I went with "give up".

>> +  if (!expstart.file || !expend.file)
>> +    return NULL;
>> +  if (strcmp (expstart.file, expend.file) != 0)
>> +    return NULL;
>> +  if (expstart.line > expend.line)
>> +    return NULL;
>> +  if (expstart.line == expend.line
>> +      && expstart.column > expend.column)
>> +    return NULL;
> 
> We occasionally use the convention that
>    (column == 0)
> means "the whole line".  Probably should detect that case and bail out
> early for it.

Done.

>> +
>> +  /* For a single line we need to trim both edges.  */
>> +  if (expstart.line == expend.line)
>> +    {
>> +      char_span line = location_get_source_line (expstart.file,
>> expstart.line);
>> +      if (line.length () < 1)
>> +       return NULL;
>> +      int s = expstart.column - 1;
>> +      int l = expend.column - s;
> 
> Can we please avoid lower-case L "ell" for variable names, as it looks
> so similar to the numeral for one.  "len" would be more descriptive
> here.

Done.

>> +      if (line.length () < (size_t)expend.column)
>> +       return NULL;
>> +      return line.subspan (s, l).xstrdup ();
>> +    }
>> +
>> +  struct obstack buf_obstack;
>> +  obstack_init (&buf_obstack);
>> +
>> +  /* Loop through all lines in the range and append each to buf; may
>> trim
>> +     parts of the start and end lines off depending on column
>> values.  */
>> +  for (int l = expstart.line; l <= expend.line; ++l)
> 
> Again, please let's not have a var named "l".  Maybe "iter_line" as
> that's what is being done?
> 
>> +    {
>> +      char_span line = location_get_source_line (expstart.file, l);
>> +      if (line.length () < 1 && (l != expstart.line && l !=
>> expend.line))
> 
> ...especially as I *think* the first comparison is against numeral one,
> whereas comparisons two and three are against lower-case ell, but I'm
> having to squint at the font in my email client to be sure :-/

Done.  But also allow me to recommend

https://nodnod.net/posts/inconsolata-dz/

>> +       continue;
>> +
>> +      /* For the first line in the range, only start at
>> expstart.column */
>> +      if (l == expstart.line)
>> +       {
>> +         if (expstart.column == 0)
>> +           return NULL;
>> +         if (line.length () < (size_t)expstart.column - 1)
>> +           return NULL;
>> +         line = line.subspan (expstart.column - 1,
>> +                              line.length() - expstart.column + 1);
>> +       }
>> +      /* For the last line, don't go past expend.column */
>> +      else if (l == expend.line)
>> +       {
>> +         if (line.length () < (size_t)expend.column)
>> +           return NULL;
>> +         line = line.subspan (0, expend.column);
>> +       }
>> +
>> +      obstack_grow (&buf_obstack, line.get_buffer (), line.length
>> ());
> 
> Is this accumulating the trailing newline characters into the
> buf_obstack?  I *think* it is, but it seems worth a comment for each of
> the three cases (first line, intermediate line, last line).

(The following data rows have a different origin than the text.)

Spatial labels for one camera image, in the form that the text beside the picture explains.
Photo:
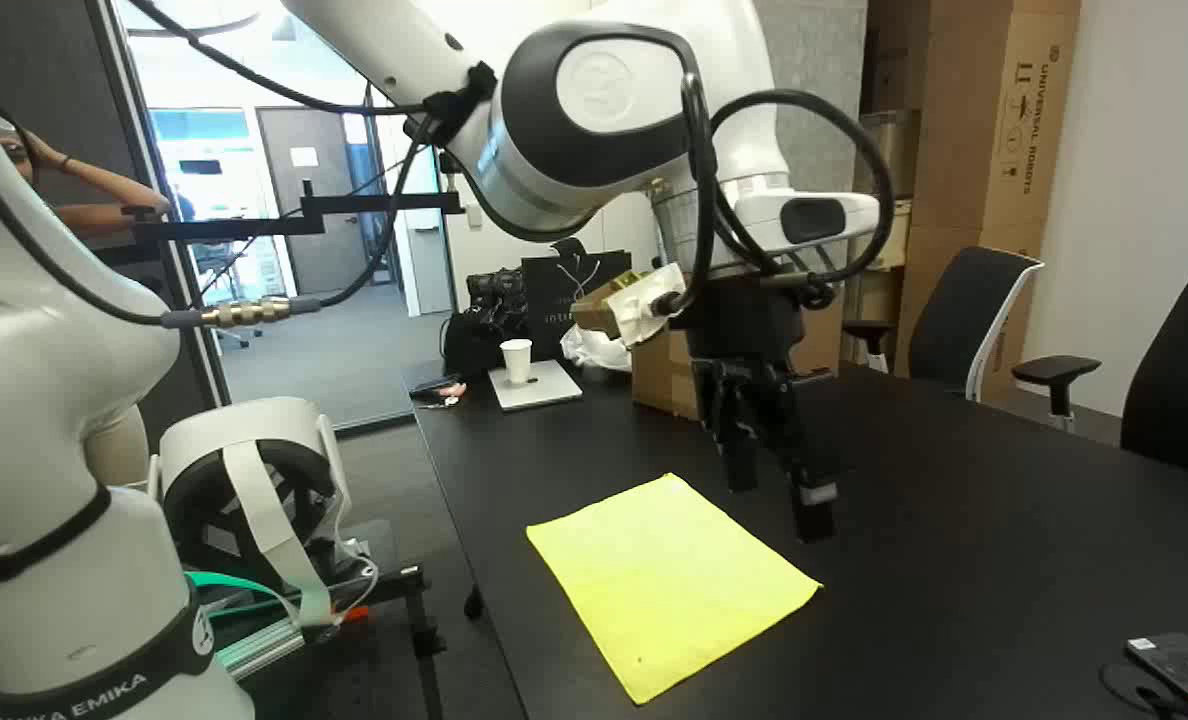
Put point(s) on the yellow towel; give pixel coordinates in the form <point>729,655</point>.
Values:
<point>666,581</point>

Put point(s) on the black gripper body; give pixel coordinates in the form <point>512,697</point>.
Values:
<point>750,332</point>

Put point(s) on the white black headset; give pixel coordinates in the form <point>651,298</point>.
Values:
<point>253,493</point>

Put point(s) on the person forearm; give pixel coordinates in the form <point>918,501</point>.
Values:
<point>95,182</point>

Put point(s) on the black horizontal mount bar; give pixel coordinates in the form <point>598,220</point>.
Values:
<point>355,204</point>

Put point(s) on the white stacked box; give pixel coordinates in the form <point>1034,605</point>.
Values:
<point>902,235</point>

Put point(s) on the black chair white frame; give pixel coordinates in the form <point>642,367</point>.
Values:
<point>966,312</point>

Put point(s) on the white square tray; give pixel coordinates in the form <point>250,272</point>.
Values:
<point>538,389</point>

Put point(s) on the black office chair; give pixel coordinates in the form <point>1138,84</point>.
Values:
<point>1187,373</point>

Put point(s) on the black equipment bag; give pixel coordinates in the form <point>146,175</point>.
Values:
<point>484,322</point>

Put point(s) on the white crumpled paper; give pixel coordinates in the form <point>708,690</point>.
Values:
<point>592,348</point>

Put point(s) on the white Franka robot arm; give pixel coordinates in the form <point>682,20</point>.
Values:
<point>33,402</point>

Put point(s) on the white paper cup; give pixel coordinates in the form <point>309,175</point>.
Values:
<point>519,360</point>

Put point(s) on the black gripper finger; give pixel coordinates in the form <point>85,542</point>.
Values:
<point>804,466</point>
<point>736,434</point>

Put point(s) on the black metal stand frame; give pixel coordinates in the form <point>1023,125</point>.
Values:
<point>417,625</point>

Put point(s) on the small brown stacked box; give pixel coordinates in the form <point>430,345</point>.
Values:
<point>902,150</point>

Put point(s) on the black remote control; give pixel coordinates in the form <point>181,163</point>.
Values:
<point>1187,664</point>

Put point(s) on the tall brown cardboard box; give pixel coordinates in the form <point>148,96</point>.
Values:
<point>985,145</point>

It is not; I've added a comment to that effect, and also implemented the 
TODO of collapsing a series of whitespace.

>> +    }
>> +
>> +  /* NUL-terminate and finish the buf obstack.  */
>> +  obstack_1grow (&buf_obstack, 0);
>> +  const char *buf = (const char *) obstack_finish (&buf_obstack);
>> +
>> +  /* TODO should we collapse/trim newlines and runs of spaces?  */
>> +  return xstrdup (buf);
>> +}
>> +
> 
> Do you have test coverage for this from the DejaGnu side?  If not, you
> could add selftest coverage for this; see input.cc's
> test_reading_source_line for something similar.

There is test coverage for the output of the the contract violation 
handler, which involves printing the result of this function.
  
David Malcolm Nov. 4, 2022, 3:16 p.m. UTC | #3
On Fri, 2022-11-04 at 10:27 -0400, Jason Merrill wrote:
> On 11/3/22 19:06, David Malcolm wrote:
> > On Thu, 2022-11-03 at 15:59 -0400, Jason Merrill via Gcc-patches
> > wrote:

[...snip...]

> > 
> > 
> > Do you have test coverage for this from the DejaGnu side?  If not,
> > you
> > could add selftest coverage for this; see input.cc's
> > test_reading_source_line for something similar.
> 
> There is test coverage for the output of the the contract violation 
> handler, which involves printing the result of this function.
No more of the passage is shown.